Running the Business
Get the audit process under control.
It's December and you can almost smell the smoke from the computers and printers as the accounting department once again gears up for the year-end audit. Hopefully by now, you have met with the auditors; decided what items need to be verified with a physical inventory (if any); scheduled any physical inventory in October or November; sent out confirmations; and have a final list of schedules required to complete the audit. There is nothing like getting an early start where the year-end audit is concerned!
It is quite clear that the audit process is getting more and more complicated, takes more time, requires more internal staff time and is generating annual fee increases that parallel health care costs. It is becoming a real problem that will take some thought and effort to get under control.
It is also quite clear that part of the problem is the lack of continuity and experience the audit team brings to the table. As the accounting pendulum swings, the industry is experiencing a shortage of accountants willing to work in the public accounting environment. Consequently, most of the field staff is light on experience and tends to do more work then may be necessary.
The experience issue works both ways. Public accountants lack proper experience to make sound audit judgments, and the internal staff lacks the experience to challenge what the auditors want to do. As a result, more time is spent on audits on both sides that could be reduced with proper planning and input from the audit partner and CFO.
Even if you cull down the audit steps, the schedules and footnote disclosures required for today's audit put a tremendous burden on internal staff — to the point where what they produce, in many cases, has to be reworked by the CPAs, thus reversing any expected gains from the additional planning. It's really a Catch-22.
Take charge early
What can you do to avoid these problems? Well, after working both sides of the fence for many years, you start to figure it out.
Let's assume you wish to get the year end closed in time to file a timely tax return, meet your loan covenant with the bank and get a statement sent to your bonding company. I guess that would be a final, final completion date of the 3rd week of February, which is doable if all of your ducks are lined up in a row.
To make it happen — which is a benefit to both sides — you need to start early, and understand the schedules and analysis required to complete it (along with completion dates). You also need to find out where the auditors are spending time on footnotes, disclosure issues and schedules they did not put on your list, and take those responsibilities away from them to do internally. If you find it will be tough to get these steps completed, find some part-time help to get them finished.

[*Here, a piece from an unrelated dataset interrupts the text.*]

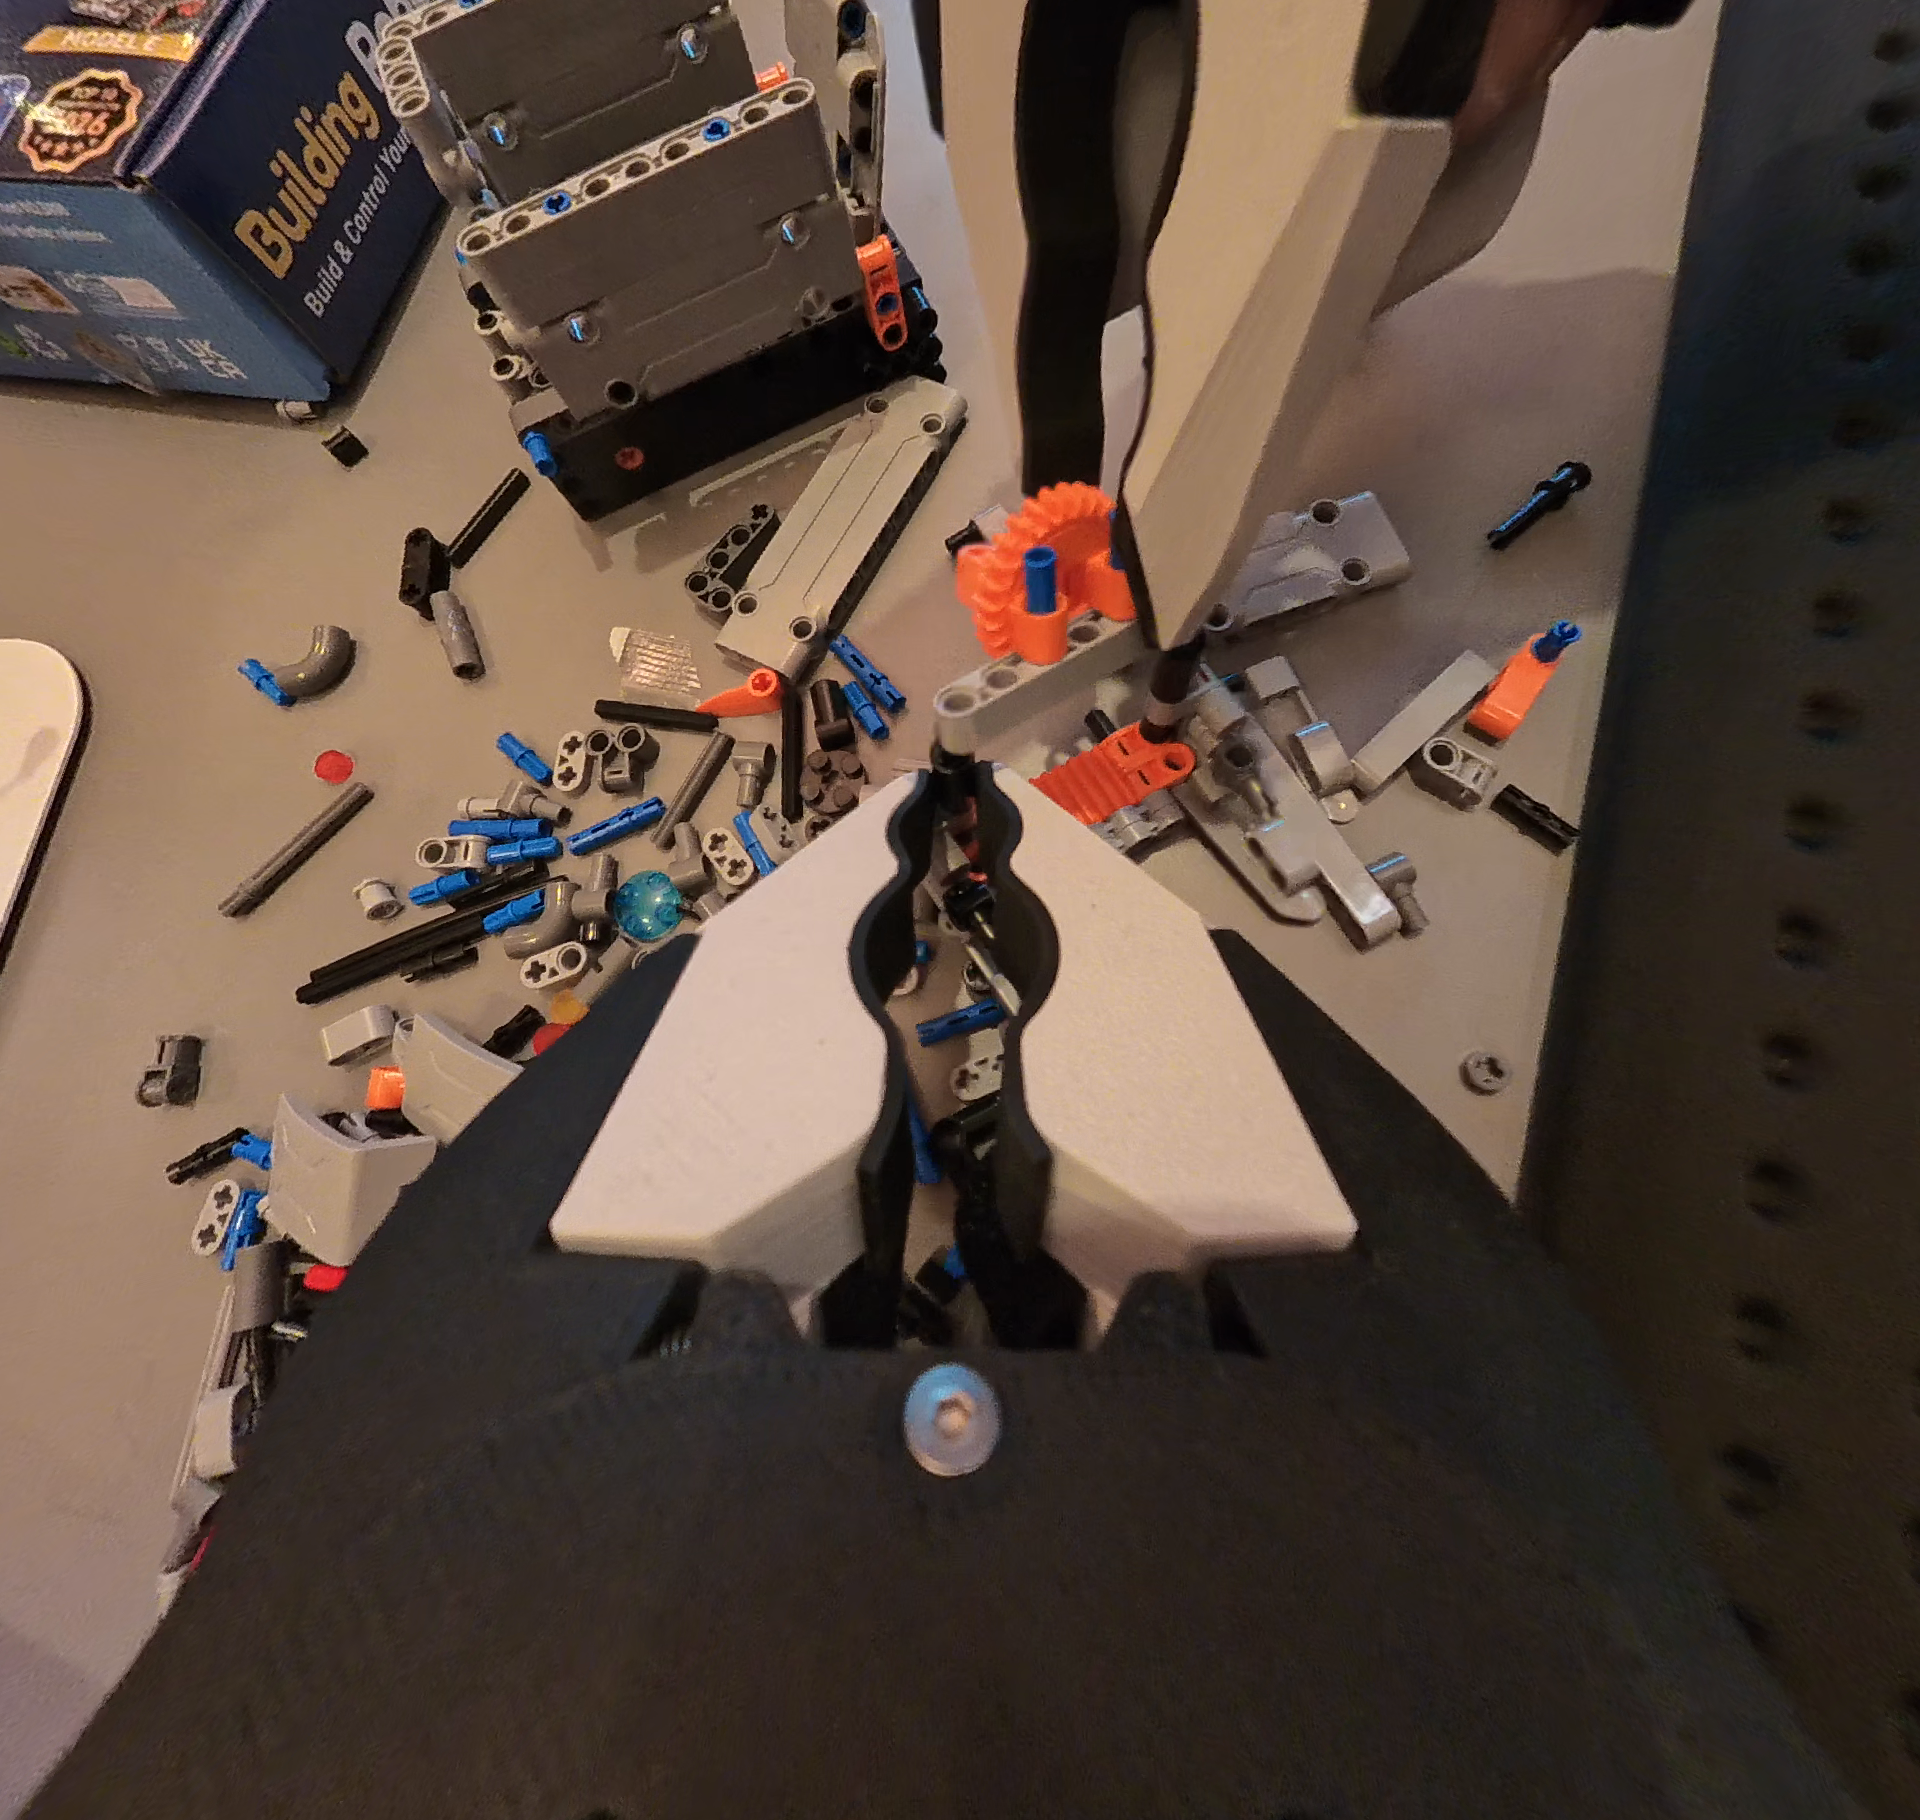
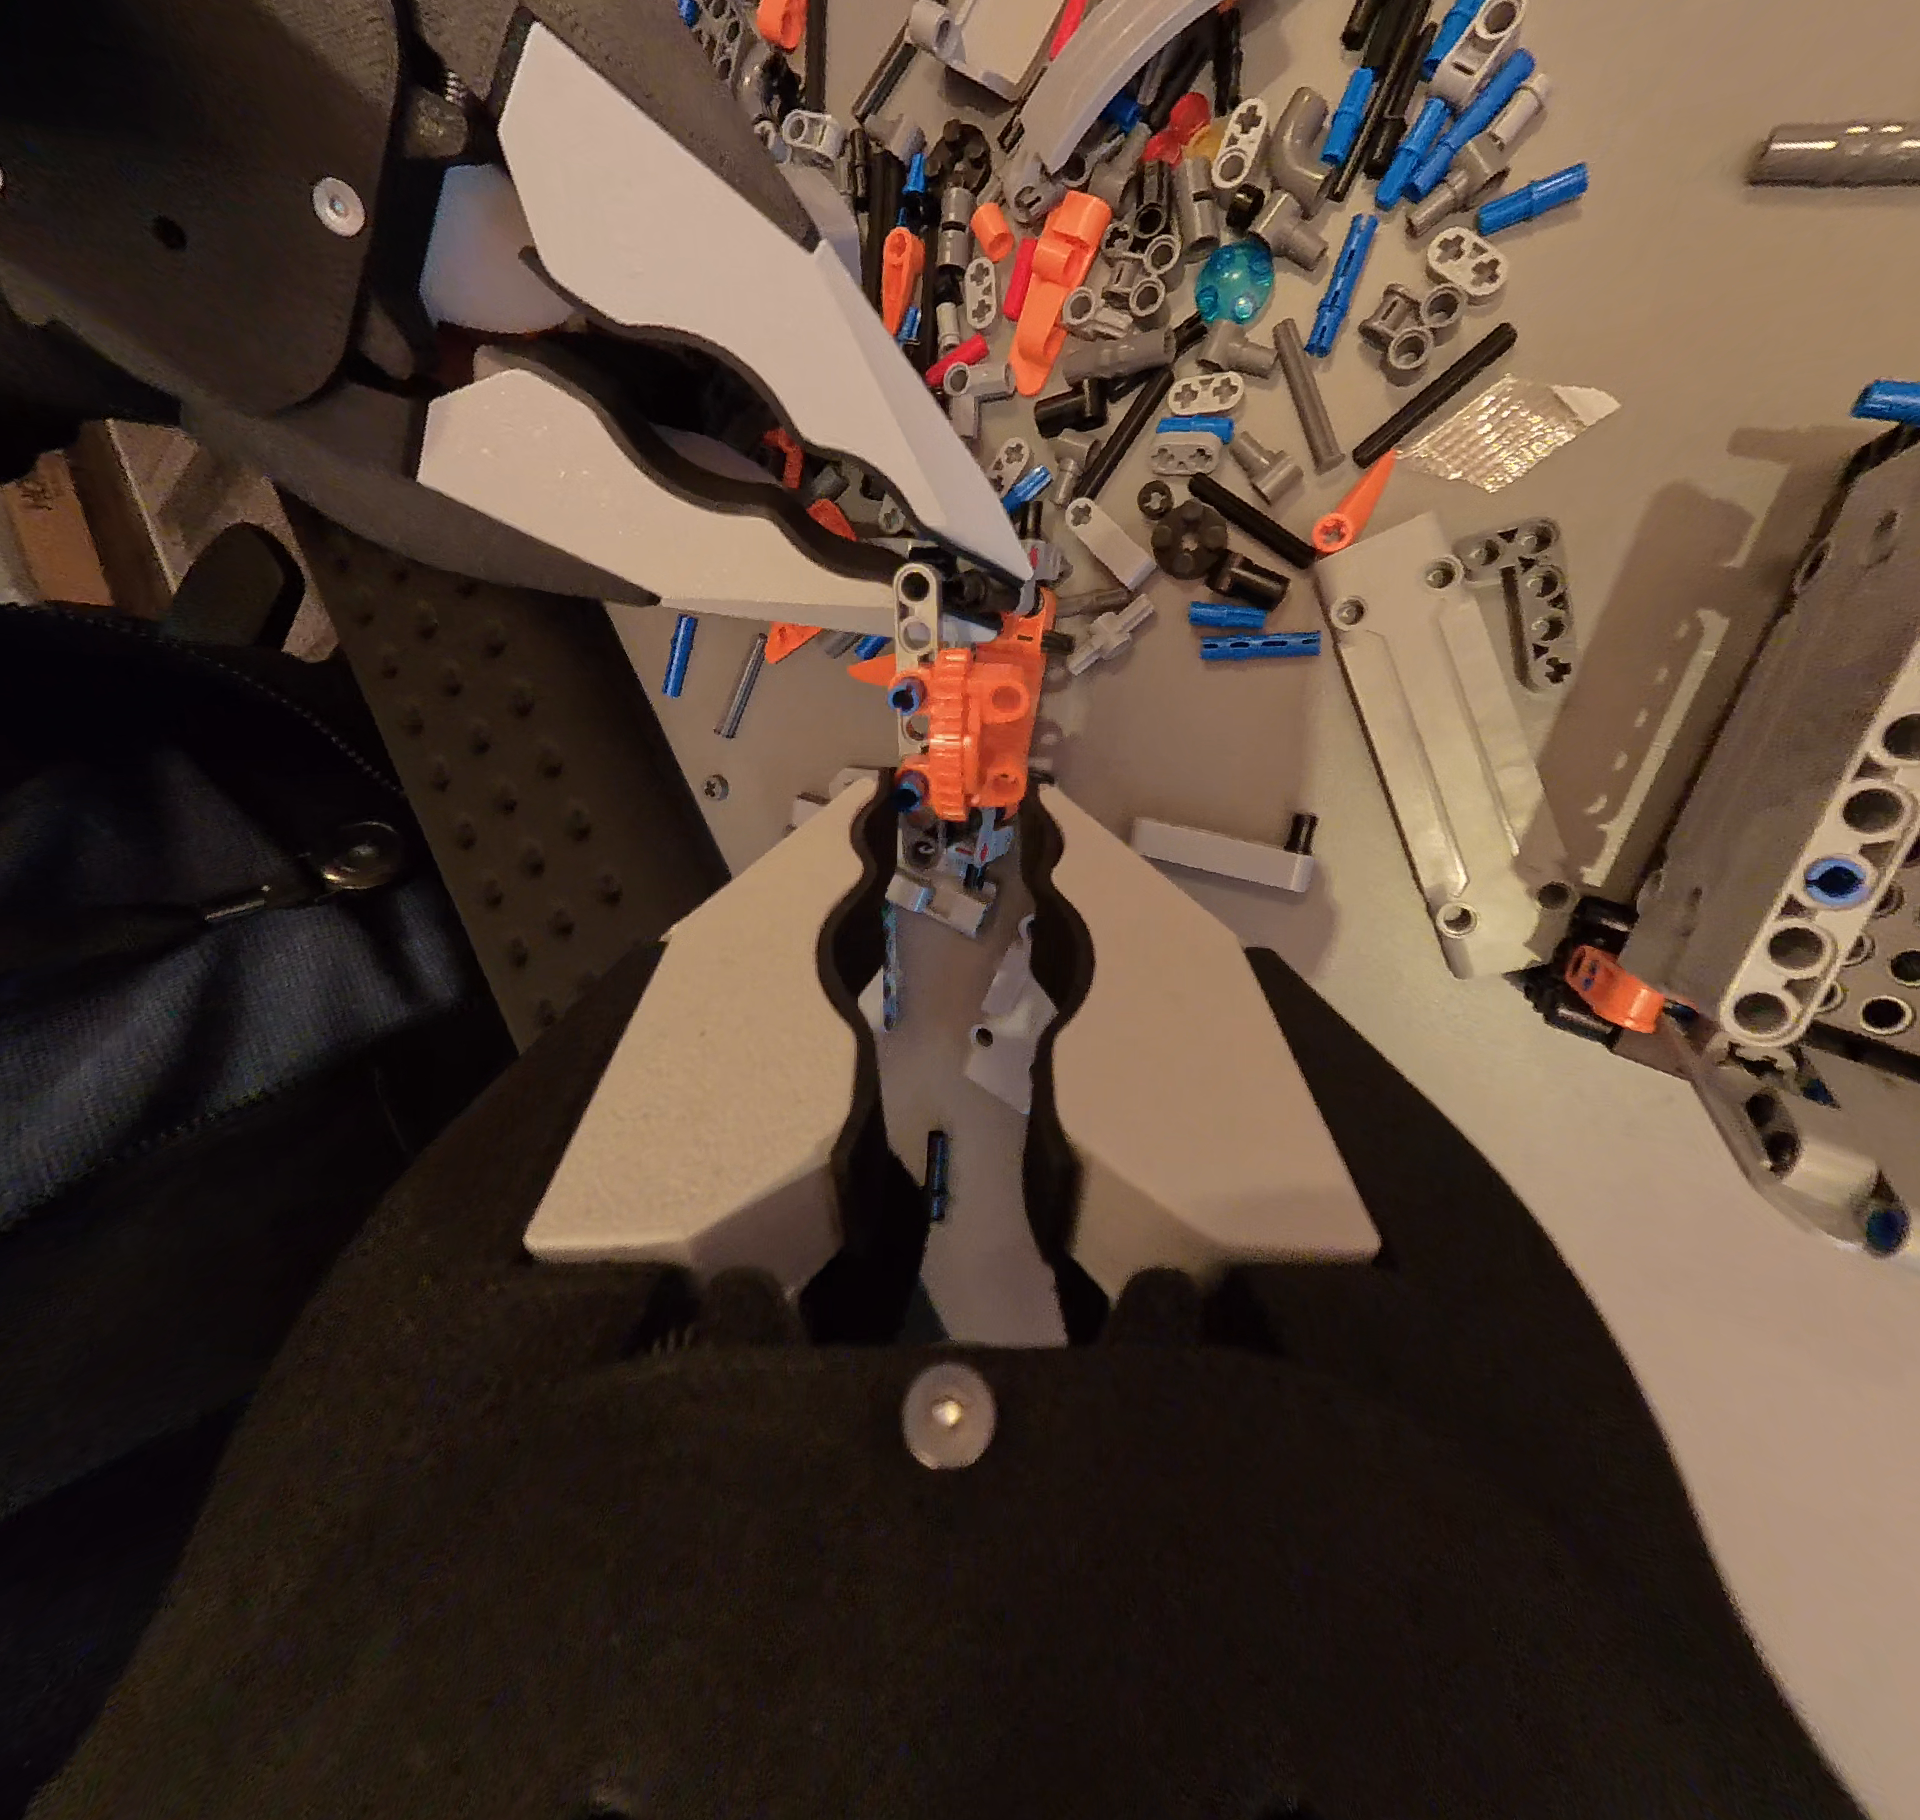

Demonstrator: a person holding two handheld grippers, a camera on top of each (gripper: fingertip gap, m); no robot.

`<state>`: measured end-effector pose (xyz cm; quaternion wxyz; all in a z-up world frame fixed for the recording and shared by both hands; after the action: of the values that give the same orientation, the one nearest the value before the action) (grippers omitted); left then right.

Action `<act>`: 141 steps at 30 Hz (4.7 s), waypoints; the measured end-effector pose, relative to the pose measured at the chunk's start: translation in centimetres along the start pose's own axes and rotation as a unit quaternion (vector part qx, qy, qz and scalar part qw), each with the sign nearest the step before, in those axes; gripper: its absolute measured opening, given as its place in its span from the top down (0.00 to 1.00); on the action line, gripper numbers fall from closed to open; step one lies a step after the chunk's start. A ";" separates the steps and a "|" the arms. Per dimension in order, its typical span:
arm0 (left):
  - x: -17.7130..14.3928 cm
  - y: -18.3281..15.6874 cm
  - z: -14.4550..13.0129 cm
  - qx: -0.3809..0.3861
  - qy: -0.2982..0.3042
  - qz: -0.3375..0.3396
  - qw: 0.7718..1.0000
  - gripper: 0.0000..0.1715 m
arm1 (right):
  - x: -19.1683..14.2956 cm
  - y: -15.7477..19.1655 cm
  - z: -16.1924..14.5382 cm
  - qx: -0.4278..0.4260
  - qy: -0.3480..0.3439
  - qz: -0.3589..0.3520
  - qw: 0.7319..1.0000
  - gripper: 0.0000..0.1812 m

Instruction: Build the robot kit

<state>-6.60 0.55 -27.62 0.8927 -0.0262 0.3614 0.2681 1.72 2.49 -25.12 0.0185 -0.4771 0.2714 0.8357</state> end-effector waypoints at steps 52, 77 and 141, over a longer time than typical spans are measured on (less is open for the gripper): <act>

Because of the continuous changes related to accounting and audit standards, it is easy for auditors to "over audit". The CFO really has to get involved in the audit planning to ensure duplication is eliminated and excessive auditing does not take place. One special area to concentrate on is sampling sizes, which can be reduced as risk is reduced because of the use of confirmations and analytical review.
Every effort should be made to assist the auditor in understanding what happened in your business during the current year. And if you provide such information, you should insist they take another look at their audit steps to see if they can reduce their time. Companies lacking a senior controller or CFO should seek outside help to make these decisions.